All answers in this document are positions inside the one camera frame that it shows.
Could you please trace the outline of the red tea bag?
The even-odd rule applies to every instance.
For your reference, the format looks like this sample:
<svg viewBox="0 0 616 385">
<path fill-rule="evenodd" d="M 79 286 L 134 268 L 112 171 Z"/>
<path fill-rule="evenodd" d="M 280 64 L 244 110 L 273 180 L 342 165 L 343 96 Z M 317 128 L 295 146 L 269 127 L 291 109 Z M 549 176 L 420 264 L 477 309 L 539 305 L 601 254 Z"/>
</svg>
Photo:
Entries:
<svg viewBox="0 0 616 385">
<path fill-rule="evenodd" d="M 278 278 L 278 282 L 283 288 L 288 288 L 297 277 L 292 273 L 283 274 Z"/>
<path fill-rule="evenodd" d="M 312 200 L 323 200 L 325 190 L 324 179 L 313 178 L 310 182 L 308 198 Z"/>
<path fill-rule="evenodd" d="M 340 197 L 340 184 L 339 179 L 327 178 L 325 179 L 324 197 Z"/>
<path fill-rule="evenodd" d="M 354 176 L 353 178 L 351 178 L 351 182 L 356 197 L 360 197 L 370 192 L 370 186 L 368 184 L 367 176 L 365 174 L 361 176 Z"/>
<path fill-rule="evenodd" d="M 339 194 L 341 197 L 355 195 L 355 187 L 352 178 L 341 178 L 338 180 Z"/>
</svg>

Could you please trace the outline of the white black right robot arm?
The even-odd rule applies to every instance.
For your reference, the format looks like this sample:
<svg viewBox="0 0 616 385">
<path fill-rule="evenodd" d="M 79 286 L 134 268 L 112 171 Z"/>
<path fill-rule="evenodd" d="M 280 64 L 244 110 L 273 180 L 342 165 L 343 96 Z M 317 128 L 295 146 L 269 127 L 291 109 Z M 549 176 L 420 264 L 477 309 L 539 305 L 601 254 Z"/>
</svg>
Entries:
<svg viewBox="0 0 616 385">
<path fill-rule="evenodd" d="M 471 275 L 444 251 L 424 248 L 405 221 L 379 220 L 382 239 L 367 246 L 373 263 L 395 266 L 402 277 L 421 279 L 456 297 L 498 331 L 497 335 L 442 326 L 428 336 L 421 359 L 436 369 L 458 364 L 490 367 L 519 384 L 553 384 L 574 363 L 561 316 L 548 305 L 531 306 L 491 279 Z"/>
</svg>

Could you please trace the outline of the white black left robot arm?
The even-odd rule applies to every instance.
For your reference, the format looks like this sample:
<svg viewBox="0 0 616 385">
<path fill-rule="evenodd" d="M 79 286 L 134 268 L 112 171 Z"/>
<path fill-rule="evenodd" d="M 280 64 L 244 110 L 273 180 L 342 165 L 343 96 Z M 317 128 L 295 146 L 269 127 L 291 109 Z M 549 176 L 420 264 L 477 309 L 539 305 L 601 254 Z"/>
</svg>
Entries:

☆ ☆ ☆ ☆ ☆

§ WHAT TO DO:
Among the lines of the entries, count those containing the string "robot" and give only the number.

§ ANSWER FOR THIS EXERCISE:
2